In the entries that follow, the lines from the one with "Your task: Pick" through the one with "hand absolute" are the ones to write out, exactly and with both ends included. Nothing else should appear.

Start of Entries provided

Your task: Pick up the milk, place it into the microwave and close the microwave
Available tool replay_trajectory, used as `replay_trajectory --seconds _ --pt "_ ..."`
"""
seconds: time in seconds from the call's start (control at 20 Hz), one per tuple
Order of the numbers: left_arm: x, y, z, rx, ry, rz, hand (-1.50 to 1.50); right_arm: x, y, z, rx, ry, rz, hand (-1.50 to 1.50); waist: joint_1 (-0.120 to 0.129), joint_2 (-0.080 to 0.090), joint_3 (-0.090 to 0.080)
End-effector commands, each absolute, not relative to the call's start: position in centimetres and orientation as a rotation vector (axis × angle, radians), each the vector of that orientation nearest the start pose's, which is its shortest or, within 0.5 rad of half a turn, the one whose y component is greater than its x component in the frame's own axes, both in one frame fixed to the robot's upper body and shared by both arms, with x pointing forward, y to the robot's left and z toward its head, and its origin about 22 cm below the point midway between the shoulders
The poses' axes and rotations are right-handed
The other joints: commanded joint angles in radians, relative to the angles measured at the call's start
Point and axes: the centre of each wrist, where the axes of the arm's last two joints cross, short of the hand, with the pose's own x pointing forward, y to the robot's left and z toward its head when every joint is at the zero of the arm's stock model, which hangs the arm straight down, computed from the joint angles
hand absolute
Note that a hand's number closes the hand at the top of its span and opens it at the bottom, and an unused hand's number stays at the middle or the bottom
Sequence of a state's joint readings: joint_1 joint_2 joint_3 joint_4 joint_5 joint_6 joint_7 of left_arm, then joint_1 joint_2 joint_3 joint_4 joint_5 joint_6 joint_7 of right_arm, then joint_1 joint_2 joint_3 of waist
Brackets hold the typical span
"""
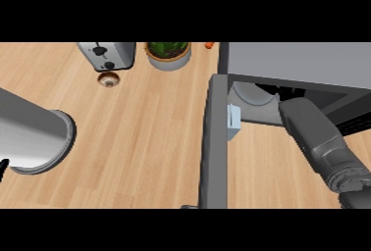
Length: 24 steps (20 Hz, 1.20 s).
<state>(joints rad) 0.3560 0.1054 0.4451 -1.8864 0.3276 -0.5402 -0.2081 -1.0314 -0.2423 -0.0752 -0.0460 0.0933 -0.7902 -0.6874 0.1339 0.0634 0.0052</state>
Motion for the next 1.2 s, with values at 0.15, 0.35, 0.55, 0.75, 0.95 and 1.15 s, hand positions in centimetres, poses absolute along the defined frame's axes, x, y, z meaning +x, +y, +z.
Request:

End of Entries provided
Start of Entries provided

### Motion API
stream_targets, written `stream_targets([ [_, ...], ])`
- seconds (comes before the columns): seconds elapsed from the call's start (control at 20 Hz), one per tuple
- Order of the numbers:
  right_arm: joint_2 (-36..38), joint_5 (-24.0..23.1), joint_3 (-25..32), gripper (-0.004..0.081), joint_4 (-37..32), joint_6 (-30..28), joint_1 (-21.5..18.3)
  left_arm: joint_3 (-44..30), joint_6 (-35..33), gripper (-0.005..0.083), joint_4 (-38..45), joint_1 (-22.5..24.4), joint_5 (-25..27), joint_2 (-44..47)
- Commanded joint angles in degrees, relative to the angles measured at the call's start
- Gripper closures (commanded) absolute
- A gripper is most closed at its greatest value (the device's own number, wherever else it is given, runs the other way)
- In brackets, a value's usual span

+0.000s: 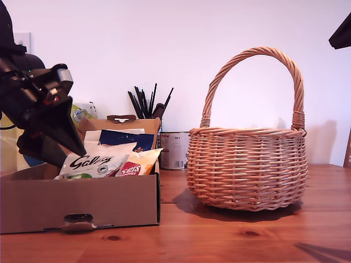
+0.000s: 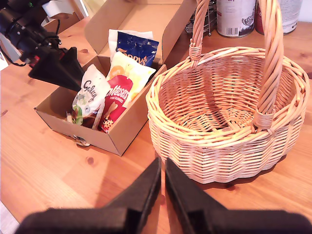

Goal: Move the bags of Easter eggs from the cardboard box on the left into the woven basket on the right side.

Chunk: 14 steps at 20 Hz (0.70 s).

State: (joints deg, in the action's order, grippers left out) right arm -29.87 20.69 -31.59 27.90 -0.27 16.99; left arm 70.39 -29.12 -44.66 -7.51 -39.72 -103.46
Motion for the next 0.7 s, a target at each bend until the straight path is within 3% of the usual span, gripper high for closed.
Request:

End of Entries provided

• _Written solution_:
Your task: Pick up the milk, place it into the microwave and close the microwave
Available tool replay_trajectory, used as `replay_trajectory --seconds _ --pt "_ ..."`
"""
seconds: time in seconds from the call's start (control at 20 Hz), one per tuple
Order of the numbers: left_arm: x, y, z, rx, ry, rz, hand (-1.50 to 1.50); right_arm: x, y, z, rx, ry, rz, hand (-1.50 to 1.50); waist: joint_1 (-0.120 to 0.129), joint_2 (-0.080 to 0.090), joint_3 (-0.090 to 0.080)
End-effector commands, each absolute, not relative to the call's start: position in centimetres and orientation as a rotation vector (axis × angle, radians), each the vector of that orientation nearest the start pose's, which is its shortest or, within 0.5 rad of half a turn, the one whose y component is greater than its x component in the frame's own axes, both in one frame fixed to the robot's upper body and shared by both arms, with x pointing forward, y to the robot's left and z toward its head, and its origin about 22 cm below the point midway between the shoulders
The poses' axes and rotations are right-handed
The other joints: commanded joint angles in radians, relative to the angles measured at the call's start
Point and axes: the centre of each wrist, where the axes of the arm's last two joints cross, short of the hand, with the pose's own x pointing forward, y to the robot's left and z toward its head when every joint is at the zero of the arm's stock model, which hangs the arm straight down, computed from the joint angles
hand absolute

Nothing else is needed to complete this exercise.